Появился Япаров, постоял, полюбовался на «языка» поверх солдатских шапок, повернулся, пошел прочь враскачку.
Кто-то бросил ему в спину:
— Что, брат, мал золотник, да дорог.
Кто-то добавил:
— Велика Федора, да дура.
Япаров не обернулся, лишь с размаху пнул подвернувшуюся под ноги ржавую коробку от немецкого противогаза.
И никто, кроме меня, не заметил этого, а я глядел в спину Япарова и удивлялся. До сих пор он для меня — скала, а не человек, и вот выдал себя… Не такая уж скала, может сердиться, обижаться, завидовать, как все люди. Со слабостями он был мне милей. Захотелось посидеть с ним, переброситься о доме — был же у него в мирное время дом; о жене, — верно, ждет его где-то; о детях — вдруг да носил их на руках, уакался…

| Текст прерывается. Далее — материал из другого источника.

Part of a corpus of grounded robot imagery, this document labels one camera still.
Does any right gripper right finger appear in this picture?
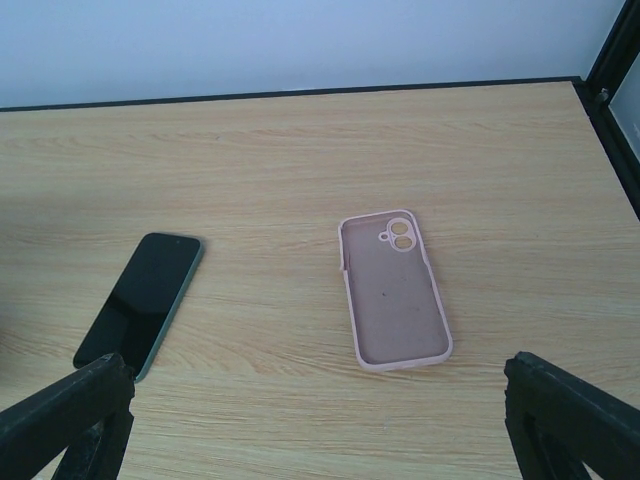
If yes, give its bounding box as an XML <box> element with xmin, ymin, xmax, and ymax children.
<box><xmin>504</xmin><ymin>352</ymin><xmax>639</xmax><ymax>479</ymax></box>

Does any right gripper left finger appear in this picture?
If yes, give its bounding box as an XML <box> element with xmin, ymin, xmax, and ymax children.
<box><xmin>1</xmin><ymin>353</ymin><xmax>135</xmax><ymax>479</ymax></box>

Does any dark green phone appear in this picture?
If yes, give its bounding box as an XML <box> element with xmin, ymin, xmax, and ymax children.
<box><xmin>72</xmin><ymin>232</ymin><xmax>205</xmax><ymax>382</ymax></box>

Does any pink phone case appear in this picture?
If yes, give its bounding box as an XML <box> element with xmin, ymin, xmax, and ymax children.
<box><xmin>338</xmin><ymin>209</ymin><xmax>453</xmax><ymax>372</ymax></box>

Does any black aluminium frame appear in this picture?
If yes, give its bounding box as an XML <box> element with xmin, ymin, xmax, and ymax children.
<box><xmin>1</xmin><ymin>1</ymin><xmax>639</xmax><ymax>212</ymax></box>

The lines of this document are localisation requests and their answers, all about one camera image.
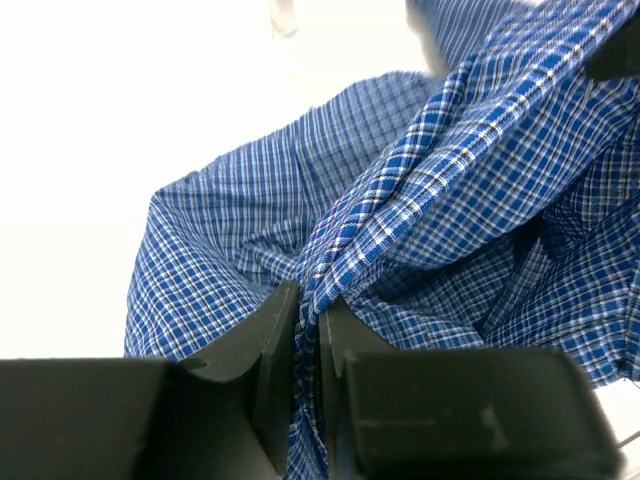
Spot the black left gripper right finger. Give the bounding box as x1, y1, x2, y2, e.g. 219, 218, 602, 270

Я двинулся к землянке разведвзвода.
Япаров, как обычно, сидел, свесив валенки в проход, затянутый в полушубок, в надвинутой на брови шапке. Я приблизился, он взглянул, как умел глядеть только Япаров, — на меня и в то же время мимо, словно перед ним стоял не человек, а дерево.

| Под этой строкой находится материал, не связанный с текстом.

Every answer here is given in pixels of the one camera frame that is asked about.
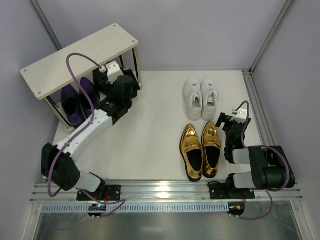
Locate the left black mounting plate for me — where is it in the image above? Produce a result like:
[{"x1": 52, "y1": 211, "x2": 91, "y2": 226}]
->
[{"x1": 87, "y1": 183, "x2": 121, "y2": 202}]

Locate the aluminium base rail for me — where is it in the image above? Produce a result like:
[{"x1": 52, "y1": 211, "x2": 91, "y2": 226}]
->
[{"x1": 29, "y1": 180, "x2": 304, "y2": 204}]

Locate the black loafer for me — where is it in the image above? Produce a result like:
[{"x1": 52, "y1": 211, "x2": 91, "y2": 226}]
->
[
  {"x1": 92, "y1": 68, "x2": 110, "y2": 95},
  {"x1": 122, "y1": 67, "x2": 140, "y2": 91}
]

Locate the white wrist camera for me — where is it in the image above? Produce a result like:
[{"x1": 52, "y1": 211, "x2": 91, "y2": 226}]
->
[
  {"x1": 98, "y1": 61, "x2": 124, "y2": 85},
  {"x1": 230, "y1": 108, "x2": 248, "y2": 124}
]

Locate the black mounting plate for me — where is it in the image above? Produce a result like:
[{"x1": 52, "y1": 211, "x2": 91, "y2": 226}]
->
[
  {"x1": 87, "y1": 183, "x2": 121, "y2": 202},
  {"x1": 207, "y1": 181, "x2": 255, "y2": 200}
]

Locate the gold loafer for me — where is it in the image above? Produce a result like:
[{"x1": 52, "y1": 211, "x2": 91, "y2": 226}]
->
[
  {"x1": 201, "y1": 121, "x2": 222, "y2": 179},
  {"x1": 179, "y1": 123, "x2": 203, "y2": 182}
]

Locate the purple loafer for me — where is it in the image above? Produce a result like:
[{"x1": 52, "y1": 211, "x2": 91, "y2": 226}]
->
[
  {"x1": 61, "y1": 85, "x2": 85, "y2": 129},
  {"x1": 79, "y1": 77, "x2": 100, "y2": 119}
]

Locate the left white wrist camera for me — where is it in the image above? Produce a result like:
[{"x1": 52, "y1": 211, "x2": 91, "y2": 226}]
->
[{"x1": 98, "y1": 61, "x2": 124, "y2": 85}]

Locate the left white sneaker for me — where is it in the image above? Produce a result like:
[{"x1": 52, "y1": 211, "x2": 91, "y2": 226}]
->
[{"x1": 183, "y1": 78, "x2": 203, "y2": 121}]

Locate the left aluminium frame post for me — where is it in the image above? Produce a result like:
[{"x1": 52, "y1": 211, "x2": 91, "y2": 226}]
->
[{"x1": 29, "y1": 0, "x2": 63, "y2": 51}]

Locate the right aluminium floor rail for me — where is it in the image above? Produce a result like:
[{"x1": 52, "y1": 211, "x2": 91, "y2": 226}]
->
[{"x1": 242, "y1": 69, "x2": 276, "y2": 146}]

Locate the black controller board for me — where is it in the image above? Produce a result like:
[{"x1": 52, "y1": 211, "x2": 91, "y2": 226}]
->
[
  {"x1": 88, "y1": 203, "x2": 107, "y2": 220},
  {"x1": 227, "y1": 204, "x2": 245, "y2": 219}
]

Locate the left black controller board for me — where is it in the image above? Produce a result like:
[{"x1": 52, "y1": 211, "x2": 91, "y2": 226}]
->
[{"x1": 88, "y1": 203, "x2": 107, "y2": 220}]

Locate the white sneaker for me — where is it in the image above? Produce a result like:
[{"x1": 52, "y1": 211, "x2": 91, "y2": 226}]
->
[
  {"x1": 183, "y1": 78, "x2": 203, "y2": 121},
  {"x1": 201, "y1": 78, "x2": 220, "y2": 121}
]

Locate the aluminium frame post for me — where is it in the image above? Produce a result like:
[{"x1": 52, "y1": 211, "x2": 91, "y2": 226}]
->
[
  {"x1": 29, "y1": 0, "x2": 63, "y2": 51},
  {"x1": 249, "y1": 0, "x2": 297, "y2": 75}
]

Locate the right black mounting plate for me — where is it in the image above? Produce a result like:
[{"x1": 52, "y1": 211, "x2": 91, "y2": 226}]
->
[{"x1": 207, "y1": 181, "x2": 255, "y2": 200}]

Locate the white two-tier shoe shelf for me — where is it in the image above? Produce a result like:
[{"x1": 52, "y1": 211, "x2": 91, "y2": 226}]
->
[{"x1": 20, "y1": 23, "x2": 140, "y2": 130}]

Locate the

И я не подсел рядом, не заговорил с ним.
Миляга получил от старшины все наши семь раз по сто. Вместе со своей порцией набралась вместительная восьмисотграммовая фляжка. Ни с кем не поделился, даже с Япаровым, — за котелком сечки осушил до капли. А потом в своей землянке на нарах жестоко страдал. Япаров сидел рядом и чистил свой автомат.
Вечером он отозвал своего командира взвода лейтенанта Гришина:
— Разговор есть…
Ночью исчез, а утром принес в охапке и положил перед штабной землянкой сверток из серо-голубой шинели. Из свертка торчала пара высоких начищенных сапог. Япаров легонечко пнул сверток, тот зашевелился, показался обтянутый сукном зад, и на белый свет явился поджарый, уже немолодой немецкий офицер — на мятом френче болтался пристегнутый к пуговице электрический фонарик. Офицер пьяно оглянулся, осел снова на шинель, закрыл лицо руками, и плечи его в узких погонах и локти затряслись. На безымянном пальце блестело обручальное кольцо. Япаров бережно взял его за шиворот.
Старшина комендантского взвода испытал на себе всю силу красноречия Япарова. Тот загородил ему дорогу и потребовал:
— Ну!..
— Что — ну? — поинтересовался старшина.
— Награда.
— Какая награда?
— А как же?
— Не тот адрес вроде. Я тебе не наградной отдел. В штабе справься.
— За офицера больше полагается…
— Чего, дитятко? Никак не пойму, — подмигнул слушателям старшина.